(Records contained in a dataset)
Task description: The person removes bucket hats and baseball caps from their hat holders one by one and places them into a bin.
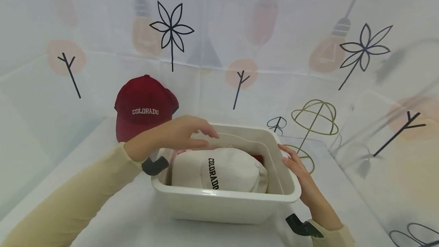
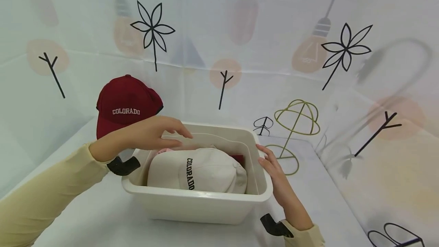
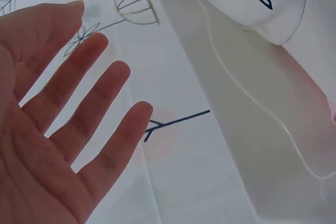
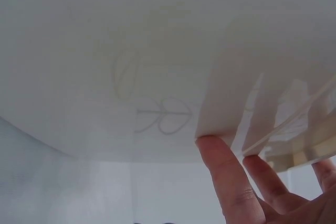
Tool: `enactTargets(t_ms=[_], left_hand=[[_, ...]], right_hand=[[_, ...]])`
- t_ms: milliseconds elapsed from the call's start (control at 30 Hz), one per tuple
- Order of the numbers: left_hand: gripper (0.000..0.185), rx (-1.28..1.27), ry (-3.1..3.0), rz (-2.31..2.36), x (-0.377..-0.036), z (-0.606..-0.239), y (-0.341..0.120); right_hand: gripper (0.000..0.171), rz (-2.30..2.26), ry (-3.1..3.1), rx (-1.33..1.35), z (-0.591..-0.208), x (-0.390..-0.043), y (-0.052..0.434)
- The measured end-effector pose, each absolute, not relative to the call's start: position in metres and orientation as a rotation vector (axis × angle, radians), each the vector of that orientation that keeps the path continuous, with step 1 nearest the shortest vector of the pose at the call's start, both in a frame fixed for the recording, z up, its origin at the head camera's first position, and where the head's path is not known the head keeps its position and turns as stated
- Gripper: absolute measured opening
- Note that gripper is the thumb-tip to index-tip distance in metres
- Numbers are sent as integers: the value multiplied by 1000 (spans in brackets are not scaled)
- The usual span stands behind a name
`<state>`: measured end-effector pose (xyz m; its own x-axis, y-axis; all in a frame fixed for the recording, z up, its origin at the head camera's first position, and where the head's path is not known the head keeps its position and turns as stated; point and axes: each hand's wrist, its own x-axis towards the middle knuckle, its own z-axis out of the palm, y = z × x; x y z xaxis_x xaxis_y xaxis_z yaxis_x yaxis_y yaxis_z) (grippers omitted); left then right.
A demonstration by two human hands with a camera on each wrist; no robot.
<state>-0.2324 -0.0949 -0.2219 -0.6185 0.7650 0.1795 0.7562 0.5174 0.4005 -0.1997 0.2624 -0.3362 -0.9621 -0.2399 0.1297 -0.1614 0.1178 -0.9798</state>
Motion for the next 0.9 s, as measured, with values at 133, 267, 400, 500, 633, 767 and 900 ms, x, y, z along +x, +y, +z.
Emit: enactTargets(t_ms=[133,267,400,500,633,767,900], left_hand=[[28,1302,2794,849,-229,-225,-111],[27,1348,2848,1000,-229,-229,-125],[27,1333,2899,1113,-227,-231,-136],[26,1288,2958,1133,-225,-232,-144],[25,1203,3028,1174,-223,-236,-155],[26,1054,3102,1313,-224,-248,-168],[27,862,3200,1482,-226,-263,-183]], right_hand=[[43,-2006,2297,-417,-336,-200,262],[42,-2007,2302,-413,-336,-199,262],[42,-1996,2315,-408,-336,-199,262],[42,-1995,2313,-416,-336,-200,263],[42,-2007,2299,-435,-337,-201,263],[42,-2010,2291,-447,-337,-201,263],[43,-2009,2295,-439,-337,-201,263]])
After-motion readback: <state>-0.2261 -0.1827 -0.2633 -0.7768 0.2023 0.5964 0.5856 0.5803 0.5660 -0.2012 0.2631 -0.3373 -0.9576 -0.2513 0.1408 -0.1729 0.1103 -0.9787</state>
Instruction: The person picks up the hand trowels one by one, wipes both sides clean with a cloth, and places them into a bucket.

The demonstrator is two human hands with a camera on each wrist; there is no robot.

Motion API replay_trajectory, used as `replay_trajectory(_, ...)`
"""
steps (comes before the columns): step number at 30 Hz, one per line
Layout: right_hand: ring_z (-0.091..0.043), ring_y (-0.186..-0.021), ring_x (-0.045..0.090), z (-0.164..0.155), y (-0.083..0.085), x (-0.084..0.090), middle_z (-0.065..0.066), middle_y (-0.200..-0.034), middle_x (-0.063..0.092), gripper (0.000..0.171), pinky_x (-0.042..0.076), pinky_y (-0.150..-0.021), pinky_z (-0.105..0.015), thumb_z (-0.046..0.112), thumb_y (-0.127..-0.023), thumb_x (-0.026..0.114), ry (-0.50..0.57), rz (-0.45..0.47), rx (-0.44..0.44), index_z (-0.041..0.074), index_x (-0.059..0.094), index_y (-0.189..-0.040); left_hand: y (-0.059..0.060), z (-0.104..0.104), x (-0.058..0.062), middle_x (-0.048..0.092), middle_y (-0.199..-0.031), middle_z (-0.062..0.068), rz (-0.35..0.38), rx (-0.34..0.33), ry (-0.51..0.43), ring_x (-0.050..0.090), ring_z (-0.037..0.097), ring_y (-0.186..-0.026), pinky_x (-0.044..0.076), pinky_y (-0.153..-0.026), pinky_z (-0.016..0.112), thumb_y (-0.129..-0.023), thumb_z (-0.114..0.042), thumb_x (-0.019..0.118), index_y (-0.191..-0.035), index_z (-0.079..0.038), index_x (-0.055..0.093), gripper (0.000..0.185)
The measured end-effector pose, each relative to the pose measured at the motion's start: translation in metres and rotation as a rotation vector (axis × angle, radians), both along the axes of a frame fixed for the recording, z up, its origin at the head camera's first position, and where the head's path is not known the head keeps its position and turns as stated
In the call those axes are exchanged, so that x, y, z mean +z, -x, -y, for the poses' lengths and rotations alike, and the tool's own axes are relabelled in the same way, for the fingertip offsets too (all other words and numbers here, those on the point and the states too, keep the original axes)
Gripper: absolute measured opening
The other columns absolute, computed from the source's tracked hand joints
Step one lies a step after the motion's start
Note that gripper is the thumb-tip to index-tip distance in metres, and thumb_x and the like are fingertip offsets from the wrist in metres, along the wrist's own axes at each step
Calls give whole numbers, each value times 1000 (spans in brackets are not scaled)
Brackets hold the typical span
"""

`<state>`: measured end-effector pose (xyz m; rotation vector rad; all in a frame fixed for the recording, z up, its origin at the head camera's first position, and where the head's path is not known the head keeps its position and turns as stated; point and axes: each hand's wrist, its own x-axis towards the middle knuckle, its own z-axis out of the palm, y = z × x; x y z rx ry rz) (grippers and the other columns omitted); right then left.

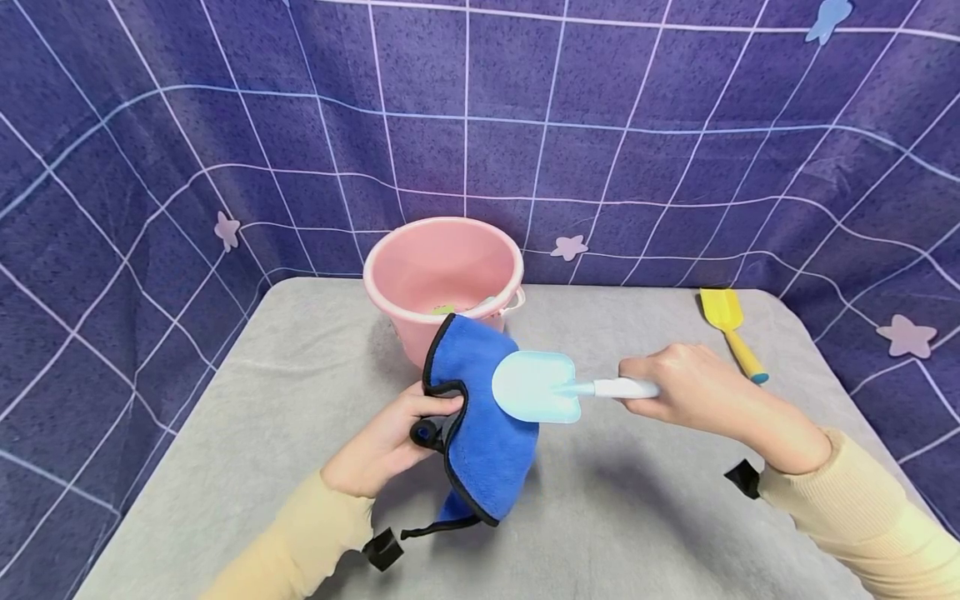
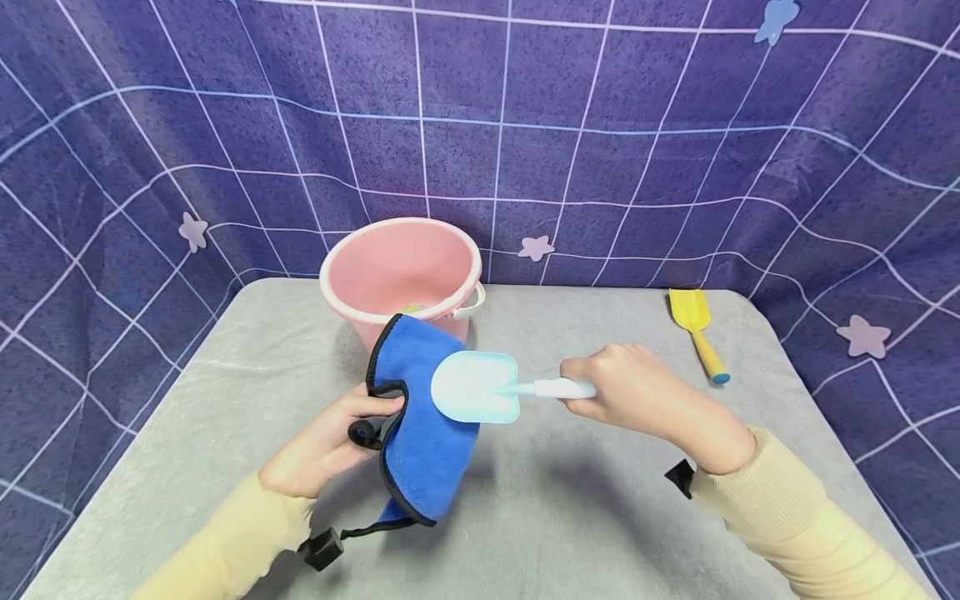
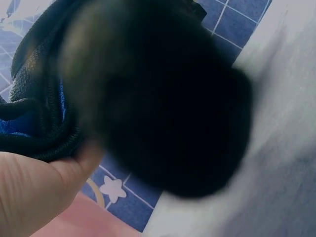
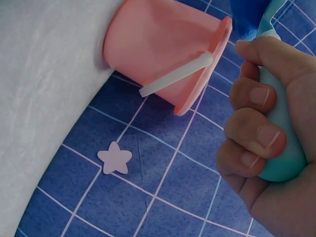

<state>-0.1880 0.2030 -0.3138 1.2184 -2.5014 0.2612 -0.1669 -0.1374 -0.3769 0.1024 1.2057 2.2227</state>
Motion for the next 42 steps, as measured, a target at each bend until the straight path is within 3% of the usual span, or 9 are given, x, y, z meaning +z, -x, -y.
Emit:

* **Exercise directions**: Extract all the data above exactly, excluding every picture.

* **Response to the exercise**:
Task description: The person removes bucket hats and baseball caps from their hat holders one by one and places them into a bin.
Tool: `enactTargets(t_ms=[_], left_hand=[[_, ...]], right_hand=[[_, ...]])`
- t_ms: milliseconds elapsed from the call's start (control at 30 Hz), one per tuple
- Order of the numbers: left_hand: gripper (0.000..0.185), rx (-1.28..1.27), ry (-3.1..3.0), rz (-2.31..2.36), x (-0.377..-0.036), z (-0.606..-0.239), y (-0.341..0.120); right_hand: gripper (0.000..0.171), rz (-2.30..2.26), ry (-3.1..3.1), rx (-1.33..1.35), z (-0.591..-0.208), x (-0.390..-0.043), y (-0.052..0.434)
- The measured end-effector pose, each absolute, not relative to the call's start: position in metres and orientation as a rotation vector (axis × angle, radians), each the vector of that orientation that keeps the path continuous, with step 1 nearest the shortest vector of the pose at the call's start, both in a frame fixed for the recording, z up, its origin at the head camera's first position, and where the head's path is not known the head keeps its position and turns as stated
- Gripper: absolute measured opening
- Note that gripper is the thumb-tip to index-tip distance in metres
- Numbers are sent as integers: the value multiplied by 1000 (spans in brackets are not scaled)
- The usual span stands behind a name
`<state>`: measured end-effector pose (xyz m; its own x-axis, y-axis; all in a frame fixed for the recording, z up, its origin at the head camera's first position, and where the head's path is not known the head keeps its position and turns as stated; point and axes: each hand's wrist, its own x-axis towards the middle knuckle, its own z-axis out of the palm, y = z × x; x y z xaxis_x xaxis_y xaxis_z yaxis_x yaxis_y yaxis_z) (grippers omitted); left then right.
A demonstration by two human hands with a camera on each wrist; no robot.
<state>-0.2324 -0.0949 -0.2219 -0.6185 0.7650 0.1795 0.7562 0.5174 0.4005 -0.1997 0.2624 -0.3362 -0.9621 -0.2399 0.1297 -0.1614 0.1178 -0.9798</state>
Motion for the next 0.9 s, as measured, with values at 133, 267, 400, 500, 633, 767 and 900 ms, x, y, z along +x, +y, +z.
Emit: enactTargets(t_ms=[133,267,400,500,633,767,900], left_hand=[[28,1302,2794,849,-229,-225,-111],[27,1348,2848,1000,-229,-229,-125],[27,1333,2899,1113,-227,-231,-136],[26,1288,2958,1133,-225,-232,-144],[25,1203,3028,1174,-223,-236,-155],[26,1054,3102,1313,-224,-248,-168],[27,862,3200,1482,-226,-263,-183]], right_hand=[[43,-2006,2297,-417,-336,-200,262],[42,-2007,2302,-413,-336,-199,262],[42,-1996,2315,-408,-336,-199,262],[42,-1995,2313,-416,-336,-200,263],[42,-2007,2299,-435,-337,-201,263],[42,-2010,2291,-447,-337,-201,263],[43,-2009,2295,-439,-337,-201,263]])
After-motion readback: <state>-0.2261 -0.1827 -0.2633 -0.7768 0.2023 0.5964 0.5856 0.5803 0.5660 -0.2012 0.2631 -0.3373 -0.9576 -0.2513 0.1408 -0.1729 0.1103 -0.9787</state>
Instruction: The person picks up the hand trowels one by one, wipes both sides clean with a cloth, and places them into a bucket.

The demonstrator is two human hands with a camera on each wrist; there is no robot.

Motion API replay_trajectory, used as `replay_trajectory(_, ...)`
"""
steps (comes before the columns): step number at 30 Hz, one per line
Layout: right_hand: ring_z (-0.091..0.043), ring_y (-0.186..-0.021), ring_x (-0.045..0.090), z (-0.164..0.155), y (-0.083..0.085), x (-0.084..0.090), middle_z (-0.065..0.066), middle_y (-0.200..-0.034), middle_x (-0.063..0.092), gripper (0.000..0.171), pinky_x (-0.042..0.076), pinky_y (-0.150..-0.021), pinky_z (-0.105..0.015), thumb_z (-0.046..0.112), thumb_y (-0.127..-0.023), thumb_x (-0.026..0.114), ry (-0.50..0.57), rz (-0.45..0.47), rx (-0.44..0.44), index_z (-0.041..0.074), index_x (-0.059..0.094), index_y (-0.189..-0.040); left_hand: y (-0.059..0.060), z (-0.104..0.104), x (-0.058..0.062), middle_x (-0.048..0.092), middle_y (-0.199..-0.031), middle_z (-0.062..0.068), rz (-0.35..0.38), rx (-0.34..0.33), ry (-0.51..0.43), ring_x (-0.050..0.090), ring_z (-0.037..0.097), ring_y (-0.186..-0.026), pinky_x (-0.044..0.076), pinky_y (-0.153..-0.026), pinky_z (-0.016..0.112), thumb_y (-0.129..-0.023), thumb_z (-0.114..0.042), thumb_x (-0.019..0.118), index_y (-0.191..-0.035), index_z (-0.079..0.038), index_x (-0.055..0.093), gripper (0.000..0.185)
The measured end-effector pose, each relative to the pose measured at the motion's start: translation in metres and rotation as a rotation vector (axis × angle, radians), both along the axes of a frame fixed for the recording, z up, its origin at the head camera's first position, and where the head's path is not known the head keeps its position and turns as stated
In the call those axes are exchanged, so that x, y, z mean +z, -x, -y, for the poses' lengths and rotations alike, and the tool's own axes are relabelled in the same way, for the fingertip offsets too (all other words and numbers here, those on the point and the states too, keep the original axes)
Gripper: absolute measured opening
The other columns absolute, computed from the source's tracked hand joints
Step one lies a step after the motion's start
Note that gripper is the thumb-tip to index-tip distance in metres, and thumb_x and the like are fingertip offsets from the wrist in metres, along the wrist's own axes at each step
Calls give whole numbers, each value times 1000 (spans in brackets are not scaled)
Brackets hold the typical span
"""

`<state>`: measured end-effector pose (xyz m; rotation vector rad; all in a frame fixed for the recording, z up, its origin at the head camera's first position, and where the head's path is not known the head keeps its position and turns as stated; point and axes: each hand's wrist, its own x-axis towards the middle knuckle, its own z-axis out of the palm, y = z × x; x y z rx ry rz) (grippers and the other columns omitted); right then left.


<state>-0.1880 0.2030 -0.3138 1.2184 -2.5014 0.2612 -0.1669 -0.1374 -0.3769 0.1024 1.2057 2.2227</state>
Motion for the next 42 steps, as measured, a target at each bend until the straight path is within 3% of the usual span, or 9 are given, x, y, z meaning +z, -x, -y.
Emit:

The full answer has now been given.